[Exercise instructions] Copy out again, unchanged, the listing below from the line that has "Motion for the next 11" through the line that has "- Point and".

<<<<

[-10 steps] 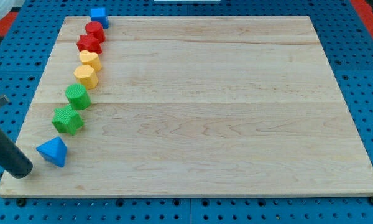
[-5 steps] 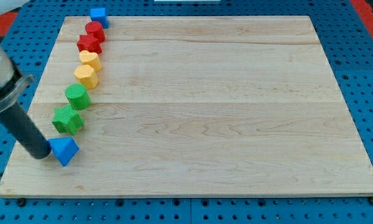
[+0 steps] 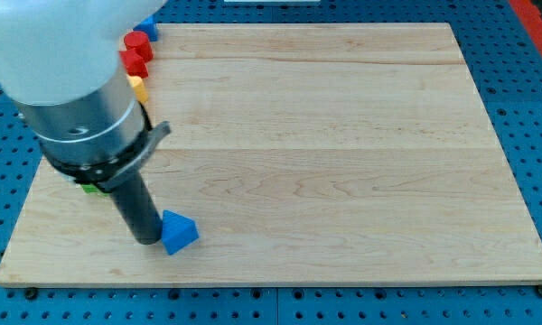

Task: Move the blue triangle towards the center right

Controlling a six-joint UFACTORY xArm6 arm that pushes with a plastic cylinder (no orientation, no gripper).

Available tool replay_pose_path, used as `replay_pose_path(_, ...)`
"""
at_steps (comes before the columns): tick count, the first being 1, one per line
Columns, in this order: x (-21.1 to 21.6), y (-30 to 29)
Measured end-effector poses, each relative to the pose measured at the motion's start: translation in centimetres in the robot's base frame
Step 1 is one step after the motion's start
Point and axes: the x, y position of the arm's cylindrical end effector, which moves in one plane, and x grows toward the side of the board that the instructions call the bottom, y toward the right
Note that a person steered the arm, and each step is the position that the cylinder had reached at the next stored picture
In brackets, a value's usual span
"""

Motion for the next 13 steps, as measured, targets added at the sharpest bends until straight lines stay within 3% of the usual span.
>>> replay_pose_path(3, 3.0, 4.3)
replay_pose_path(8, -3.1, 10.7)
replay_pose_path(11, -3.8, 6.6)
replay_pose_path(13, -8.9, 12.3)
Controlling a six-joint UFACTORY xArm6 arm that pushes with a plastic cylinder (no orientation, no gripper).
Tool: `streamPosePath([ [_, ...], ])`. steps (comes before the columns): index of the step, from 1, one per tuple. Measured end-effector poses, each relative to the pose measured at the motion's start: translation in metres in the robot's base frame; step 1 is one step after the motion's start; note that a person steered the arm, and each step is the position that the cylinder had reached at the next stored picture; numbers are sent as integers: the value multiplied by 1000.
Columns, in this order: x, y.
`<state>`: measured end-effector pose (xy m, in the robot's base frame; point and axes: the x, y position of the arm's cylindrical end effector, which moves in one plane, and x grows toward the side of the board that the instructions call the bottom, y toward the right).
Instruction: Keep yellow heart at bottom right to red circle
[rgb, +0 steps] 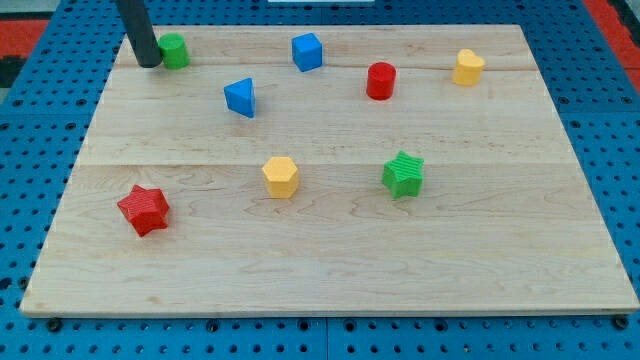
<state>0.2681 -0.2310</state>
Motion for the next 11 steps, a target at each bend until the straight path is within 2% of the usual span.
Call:
streamPosePath([
  [1, 8, 2],
  [2, 58, 12],
  [4, 78, 73],
  [5, 119, 79],
  [6, 146, 158],
  [8, 91, 417],
  [9, 43, 539],
  [10, -29, 565],
  [11, -45, 511],
])
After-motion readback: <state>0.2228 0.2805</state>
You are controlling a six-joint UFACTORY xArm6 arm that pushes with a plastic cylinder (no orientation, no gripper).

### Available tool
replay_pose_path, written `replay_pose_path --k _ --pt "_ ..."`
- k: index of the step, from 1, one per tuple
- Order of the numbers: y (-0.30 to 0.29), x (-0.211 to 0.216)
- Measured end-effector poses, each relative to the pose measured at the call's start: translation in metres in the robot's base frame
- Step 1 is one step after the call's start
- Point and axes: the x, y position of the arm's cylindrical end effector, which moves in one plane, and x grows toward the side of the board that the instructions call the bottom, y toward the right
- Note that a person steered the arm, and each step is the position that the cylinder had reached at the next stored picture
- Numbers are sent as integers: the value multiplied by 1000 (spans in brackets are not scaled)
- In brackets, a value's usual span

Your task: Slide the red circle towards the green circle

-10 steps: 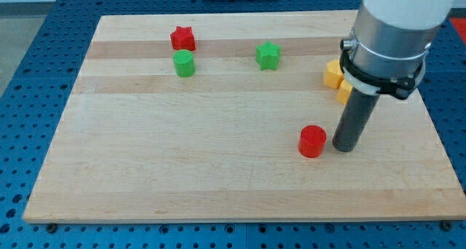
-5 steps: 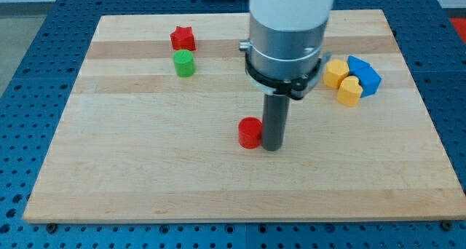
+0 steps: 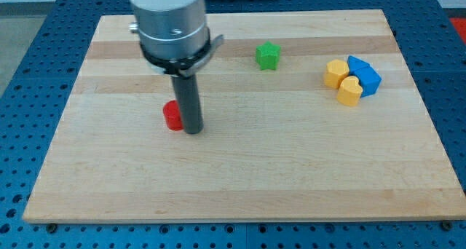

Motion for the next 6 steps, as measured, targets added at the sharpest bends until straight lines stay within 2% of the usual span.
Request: replay_pose_path --k 2,6 --pt "-41 -12" --pt "-42 -73"
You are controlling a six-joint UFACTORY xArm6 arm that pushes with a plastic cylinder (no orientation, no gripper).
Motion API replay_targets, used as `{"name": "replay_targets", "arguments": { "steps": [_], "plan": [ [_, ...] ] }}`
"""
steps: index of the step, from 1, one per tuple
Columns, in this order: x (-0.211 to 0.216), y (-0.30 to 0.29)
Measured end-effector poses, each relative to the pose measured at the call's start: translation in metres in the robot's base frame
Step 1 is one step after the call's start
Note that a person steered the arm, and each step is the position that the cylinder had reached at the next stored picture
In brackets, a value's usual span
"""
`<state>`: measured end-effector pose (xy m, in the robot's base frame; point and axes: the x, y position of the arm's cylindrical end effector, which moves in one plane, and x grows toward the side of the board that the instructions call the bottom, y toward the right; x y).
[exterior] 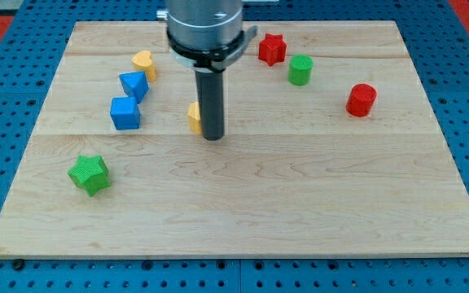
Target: Push the yellow hexagon up
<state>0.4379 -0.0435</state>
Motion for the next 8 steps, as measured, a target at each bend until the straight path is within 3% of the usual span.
{"name": "replay_targets", "arguments": {
  "steps": [2, 4, 6, 8],
  "plan": [
    [-0.05, -0.046],
    [-0.025, -0.079],
    [-0.035, -0.063],
    [-0.086, -0.055]
  ]
}}
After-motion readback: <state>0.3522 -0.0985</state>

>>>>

[Answer to the exercise]
Motion for the next 11 steps, a target at each bend until the straight path is within 2% of the usual span.
Call:
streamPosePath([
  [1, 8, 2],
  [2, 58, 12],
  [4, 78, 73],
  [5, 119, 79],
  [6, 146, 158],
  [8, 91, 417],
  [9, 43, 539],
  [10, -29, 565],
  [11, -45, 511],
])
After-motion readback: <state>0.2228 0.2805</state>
You are controlling a six-joint UFACTORY xArm6 arm that pushes with a plastic cylinder (no orientation, no gripper).

### Available tool
replay_pose_path, written `replay_pose_path --k _ --pt "_ ..."`
- k: index of the step, from 1, one per tuple
- Order of the numbers: y (-0.30 to 0.29), x (-0.211 to 0.216)
- Measured end-effector poses, each relative to the pose measured at the call's start: translation in metres in the robot's base frame
- Step 1 is one step after the call's start
- Point and axes: the x, y position of the arm's cylindrical end effector, which moves in one plane, and x grows toward the side of the board that the instructions call the bottom, y toward the right

The generated output is now complete.